Available data:
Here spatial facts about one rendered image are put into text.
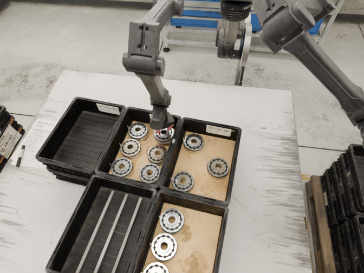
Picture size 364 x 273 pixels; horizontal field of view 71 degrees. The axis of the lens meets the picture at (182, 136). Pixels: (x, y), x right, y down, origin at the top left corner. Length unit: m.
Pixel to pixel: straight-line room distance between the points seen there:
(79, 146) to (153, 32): 0.87
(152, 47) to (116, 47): 2.68
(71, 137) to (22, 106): 1.65
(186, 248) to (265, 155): 0.68
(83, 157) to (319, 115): 2.16
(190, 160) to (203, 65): 1.88
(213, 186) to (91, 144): 0.66
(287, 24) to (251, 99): 1.07
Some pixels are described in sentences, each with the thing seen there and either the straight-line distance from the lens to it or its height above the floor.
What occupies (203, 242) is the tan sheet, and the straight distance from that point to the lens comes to 1.13.
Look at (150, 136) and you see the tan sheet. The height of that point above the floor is 0.83.
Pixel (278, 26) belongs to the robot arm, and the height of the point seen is 1.58.
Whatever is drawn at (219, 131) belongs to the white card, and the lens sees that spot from 1.30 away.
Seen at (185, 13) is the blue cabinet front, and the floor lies 0.47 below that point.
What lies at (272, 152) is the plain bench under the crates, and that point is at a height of 0.70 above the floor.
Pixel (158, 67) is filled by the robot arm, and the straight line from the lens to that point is 0.72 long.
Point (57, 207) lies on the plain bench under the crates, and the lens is 1.46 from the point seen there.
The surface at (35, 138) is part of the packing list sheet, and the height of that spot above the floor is 0.70.
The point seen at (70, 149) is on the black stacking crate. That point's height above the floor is 0.83.
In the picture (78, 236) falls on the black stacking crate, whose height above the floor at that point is 0.83.
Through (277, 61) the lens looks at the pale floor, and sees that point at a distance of 3.20.
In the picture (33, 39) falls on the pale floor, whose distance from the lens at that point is 3.94.
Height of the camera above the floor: 1.94
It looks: 56 degrees down
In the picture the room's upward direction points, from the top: 3 degrees counter-clockwise
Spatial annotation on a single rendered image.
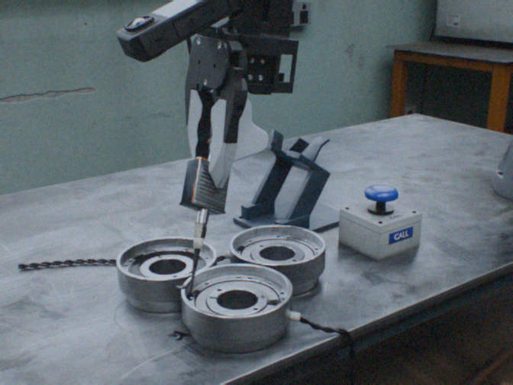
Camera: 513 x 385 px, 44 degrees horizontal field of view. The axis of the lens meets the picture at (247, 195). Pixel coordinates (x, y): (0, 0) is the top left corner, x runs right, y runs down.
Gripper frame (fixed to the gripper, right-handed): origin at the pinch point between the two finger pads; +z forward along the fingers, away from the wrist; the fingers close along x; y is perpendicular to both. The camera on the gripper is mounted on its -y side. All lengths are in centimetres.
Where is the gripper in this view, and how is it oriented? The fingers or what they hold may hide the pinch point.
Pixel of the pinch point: (205, 171)
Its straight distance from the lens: 64.1
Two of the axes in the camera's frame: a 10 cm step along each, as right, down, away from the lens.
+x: -5.4, -2.9, 7.9
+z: -1.0, 9.5, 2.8
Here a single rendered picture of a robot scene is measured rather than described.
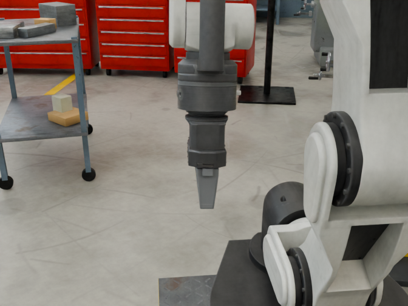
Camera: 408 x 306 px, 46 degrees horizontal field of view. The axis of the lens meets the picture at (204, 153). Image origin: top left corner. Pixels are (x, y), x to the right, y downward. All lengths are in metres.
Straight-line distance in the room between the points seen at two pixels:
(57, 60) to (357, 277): 4.60
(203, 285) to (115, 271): 0.80
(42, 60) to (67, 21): 2.22
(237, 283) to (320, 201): 0.50
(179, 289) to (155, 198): 1.32
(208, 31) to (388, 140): 0.28
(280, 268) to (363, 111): 0.41
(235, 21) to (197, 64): 0.08
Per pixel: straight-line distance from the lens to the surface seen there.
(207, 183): 0.70
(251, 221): 2.49
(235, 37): 0.71
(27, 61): 5.37
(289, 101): 4.29
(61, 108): 3.00
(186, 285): 1.44
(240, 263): 1.24
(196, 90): 0.69
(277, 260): 1.01
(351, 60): 0.72
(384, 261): 0.88
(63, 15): 3.10
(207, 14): 0.66
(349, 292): 0.94
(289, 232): 1.07
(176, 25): 0.70
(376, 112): 0.70
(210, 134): 0.70
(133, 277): 2.14
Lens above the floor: 1.31
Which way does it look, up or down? 24 degrees down
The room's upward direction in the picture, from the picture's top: straight up
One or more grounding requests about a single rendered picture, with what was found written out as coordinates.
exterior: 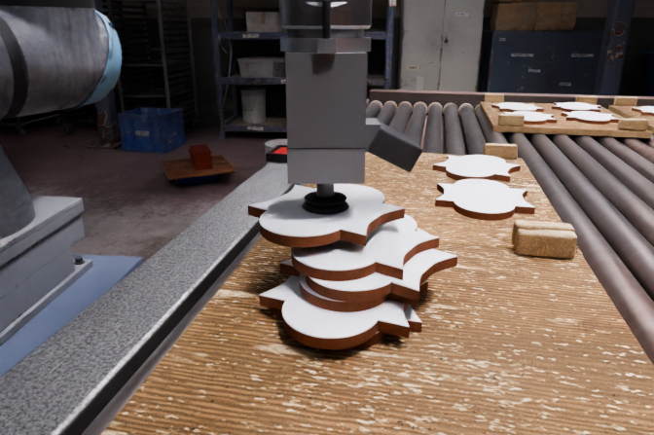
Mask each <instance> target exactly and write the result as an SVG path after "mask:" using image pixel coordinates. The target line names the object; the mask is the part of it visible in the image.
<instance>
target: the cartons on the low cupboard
mask: <svg viewBox="0 0 654 435"><path fill-rule="evenodd" d="M537 1H538V0H493V3H494V4H493V5H492V13H491V17H490V30H493V31H509V30H521V31H531V30H533V31H557V30H559V31H571V30H573V28H574V26H575V22H576V17H577V10H578V2H537Z"/></svg>
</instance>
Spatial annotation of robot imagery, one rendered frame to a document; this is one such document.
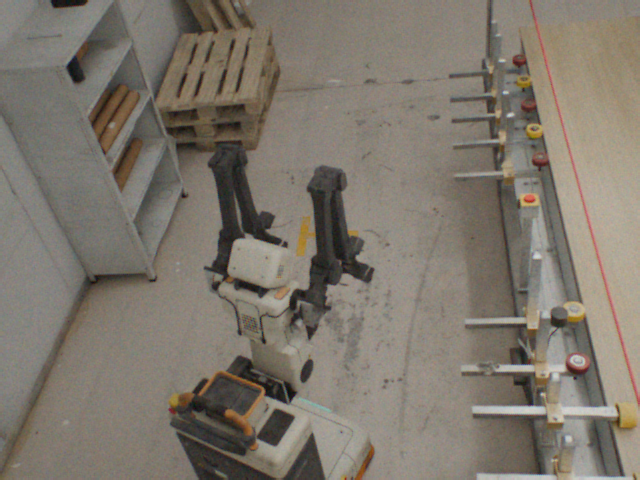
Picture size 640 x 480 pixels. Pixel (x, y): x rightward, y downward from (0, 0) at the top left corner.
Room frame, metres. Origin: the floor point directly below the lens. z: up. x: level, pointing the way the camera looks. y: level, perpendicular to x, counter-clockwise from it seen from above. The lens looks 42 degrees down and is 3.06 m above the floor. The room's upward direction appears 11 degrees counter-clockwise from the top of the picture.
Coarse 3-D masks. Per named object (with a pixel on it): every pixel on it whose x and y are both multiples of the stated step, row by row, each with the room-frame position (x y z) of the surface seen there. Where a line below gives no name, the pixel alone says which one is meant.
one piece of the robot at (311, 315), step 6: (306, 306) 1.73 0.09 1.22; (312, 306) 1.72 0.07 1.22; (306, 312) 1.73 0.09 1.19; (312, 312) 1.72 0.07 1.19; (318, 312) 1.75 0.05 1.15; (324, 312) 1.77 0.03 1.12; (306, 318) 1.73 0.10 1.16; (312, 318) 1.71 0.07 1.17; (318, 318) 1.74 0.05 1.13; (306, 324) 1.73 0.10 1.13; (312, 324) 1.71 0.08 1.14
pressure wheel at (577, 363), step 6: (570, 354) 1.53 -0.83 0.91; (576, 354) 1.53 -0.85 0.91; (582, 354) 1.52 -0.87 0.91; (570, 360) 1.51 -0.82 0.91; (576, 360) 1.50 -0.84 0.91; (582, 360) 1.50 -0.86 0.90; (588, 360) 1.49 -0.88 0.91; (570, 366) 1.48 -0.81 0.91; (576, 366) 1.48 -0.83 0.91; (582, 366) 1.47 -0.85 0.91; (588, 366) 1.47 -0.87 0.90; (570, 372) 1.48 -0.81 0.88; (576, 372) 1.47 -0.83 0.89; (582, 372) 1.46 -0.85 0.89
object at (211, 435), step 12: (180, 408) 1.62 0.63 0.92; (192, 420) 1.57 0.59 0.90; (192, 432) 1.49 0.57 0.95; (204, 432) 1.47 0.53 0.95; (216, 432) 1.50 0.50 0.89; (240, 432) 1.47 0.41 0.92; (216, 444) 1.42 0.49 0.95; (228, 444) 1.41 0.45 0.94; (240, 444) 1.43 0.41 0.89; (252, 444) 1.43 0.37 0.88
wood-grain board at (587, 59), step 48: (528, 48) 3.78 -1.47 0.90; (576, 48) 3.67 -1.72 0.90; (624, 48) 3.56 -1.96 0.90; (576, 96) 3.18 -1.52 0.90; (624, 96) 3.09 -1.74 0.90; (576, 144) 2.76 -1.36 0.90; (624, 144) 2.69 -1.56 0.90; (576, 192) 2.41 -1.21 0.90; (624, 192) 2.35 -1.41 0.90; (576, 240) 2.11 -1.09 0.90; (624, 240) 2.05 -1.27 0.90; (624, 288) 1.80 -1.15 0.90; (624, 336) 1.57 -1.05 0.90; (624, 384) 1.37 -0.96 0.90; (624, 432) 1.20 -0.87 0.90
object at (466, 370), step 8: (464, 368) 1.59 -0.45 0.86; (472, 368) 1.59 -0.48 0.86; (504, 368) 1.56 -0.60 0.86; (512, 368) 1.55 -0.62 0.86; (520, 368) 1.55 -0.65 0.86; (528, 368) 1.54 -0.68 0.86; (552, 368) 1.52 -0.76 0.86; (560, 368) 1.51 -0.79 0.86; (568, 376) 1.49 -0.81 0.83; (576, 376) 1.49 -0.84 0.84
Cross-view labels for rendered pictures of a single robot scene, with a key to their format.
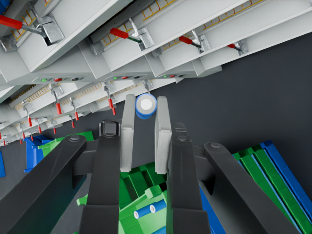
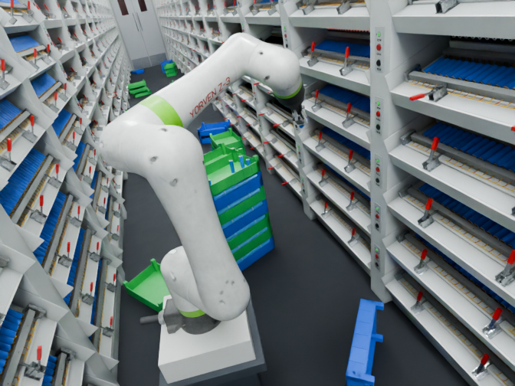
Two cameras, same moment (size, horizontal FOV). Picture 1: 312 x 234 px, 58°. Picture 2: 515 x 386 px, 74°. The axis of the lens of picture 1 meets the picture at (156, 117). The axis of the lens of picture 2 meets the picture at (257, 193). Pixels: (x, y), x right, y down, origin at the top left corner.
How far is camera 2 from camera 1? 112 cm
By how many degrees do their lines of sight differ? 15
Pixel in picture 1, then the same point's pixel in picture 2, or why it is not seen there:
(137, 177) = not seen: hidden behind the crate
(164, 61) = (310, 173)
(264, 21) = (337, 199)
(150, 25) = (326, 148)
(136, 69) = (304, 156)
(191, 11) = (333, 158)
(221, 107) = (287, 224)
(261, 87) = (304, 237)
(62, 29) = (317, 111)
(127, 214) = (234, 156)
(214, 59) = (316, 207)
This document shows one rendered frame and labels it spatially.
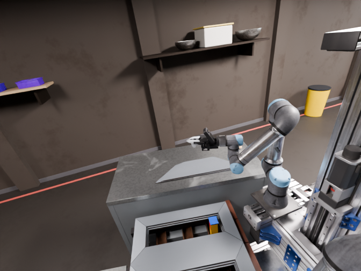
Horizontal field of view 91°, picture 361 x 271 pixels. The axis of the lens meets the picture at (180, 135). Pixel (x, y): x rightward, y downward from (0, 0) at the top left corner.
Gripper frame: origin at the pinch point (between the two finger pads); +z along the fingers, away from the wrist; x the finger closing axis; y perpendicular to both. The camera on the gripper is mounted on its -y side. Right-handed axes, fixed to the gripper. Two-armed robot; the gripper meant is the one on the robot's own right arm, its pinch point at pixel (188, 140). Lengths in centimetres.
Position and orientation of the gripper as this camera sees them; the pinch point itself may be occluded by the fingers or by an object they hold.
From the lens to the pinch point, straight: 120.5
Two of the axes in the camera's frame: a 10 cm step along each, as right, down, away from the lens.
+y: 1.4, 7.9, 5.9
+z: -9.8, 0.5, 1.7
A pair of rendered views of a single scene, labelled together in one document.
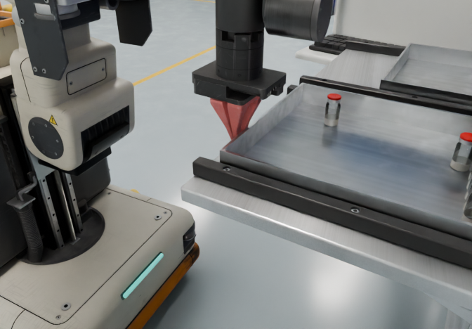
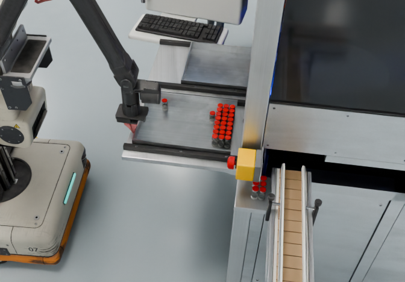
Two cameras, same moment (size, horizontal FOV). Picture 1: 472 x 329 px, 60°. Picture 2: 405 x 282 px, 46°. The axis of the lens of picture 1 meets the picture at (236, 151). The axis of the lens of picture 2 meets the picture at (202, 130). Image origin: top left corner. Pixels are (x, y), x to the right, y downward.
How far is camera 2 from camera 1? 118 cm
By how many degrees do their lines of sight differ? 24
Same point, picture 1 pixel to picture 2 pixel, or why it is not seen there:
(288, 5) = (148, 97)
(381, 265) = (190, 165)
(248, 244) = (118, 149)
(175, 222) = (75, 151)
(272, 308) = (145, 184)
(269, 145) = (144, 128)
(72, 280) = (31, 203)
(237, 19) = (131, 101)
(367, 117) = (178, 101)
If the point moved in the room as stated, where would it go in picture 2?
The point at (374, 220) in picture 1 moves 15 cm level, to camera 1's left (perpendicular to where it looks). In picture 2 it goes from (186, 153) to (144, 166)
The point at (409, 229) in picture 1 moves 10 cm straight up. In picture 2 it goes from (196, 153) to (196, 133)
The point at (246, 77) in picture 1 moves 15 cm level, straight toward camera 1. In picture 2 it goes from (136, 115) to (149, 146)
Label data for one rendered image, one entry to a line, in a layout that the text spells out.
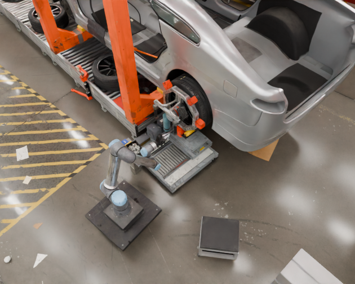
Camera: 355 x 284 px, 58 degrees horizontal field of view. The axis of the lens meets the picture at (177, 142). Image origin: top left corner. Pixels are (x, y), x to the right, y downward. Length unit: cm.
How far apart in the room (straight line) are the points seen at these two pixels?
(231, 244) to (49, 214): 216
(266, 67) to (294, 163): 131
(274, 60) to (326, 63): 66
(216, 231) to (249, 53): 222
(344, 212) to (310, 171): 64
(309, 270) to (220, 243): 267
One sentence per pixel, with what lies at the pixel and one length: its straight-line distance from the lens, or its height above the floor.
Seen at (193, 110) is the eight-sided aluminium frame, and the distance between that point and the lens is 351.
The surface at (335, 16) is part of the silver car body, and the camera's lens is 437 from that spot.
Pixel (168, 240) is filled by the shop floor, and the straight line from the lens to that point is 380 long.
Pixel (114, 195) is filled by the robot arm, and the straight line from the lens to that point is 334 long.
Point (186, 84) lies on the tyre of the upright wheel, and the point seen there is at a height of 118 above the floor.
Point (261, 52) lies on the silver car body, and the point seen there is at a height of 102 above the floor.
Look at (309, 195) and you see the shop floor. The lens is 434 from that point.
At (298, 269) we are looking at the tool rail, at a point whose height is 282.
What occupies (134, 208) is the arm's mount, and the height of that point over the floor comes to 39.
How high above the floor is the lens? 354
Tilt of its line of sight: 52 degrees down
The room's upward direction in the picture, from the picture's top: 1 degrees counter-clockwise
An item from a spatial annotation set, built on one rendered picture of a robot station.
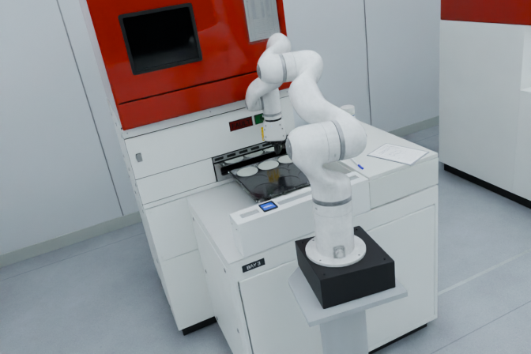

What is being asked: Gather up, from the records above, each line where the word "points" appears.

Answer:
Pixel to pixel: straight-line room distance between the points seen there:
In the picture the room's upward direction points, from the top: 3 degrees counter-clockwise
Straight-line distance in the room between the points seen at two pixels:
How far apart in the room (straight line) are the points seen at these two pixels?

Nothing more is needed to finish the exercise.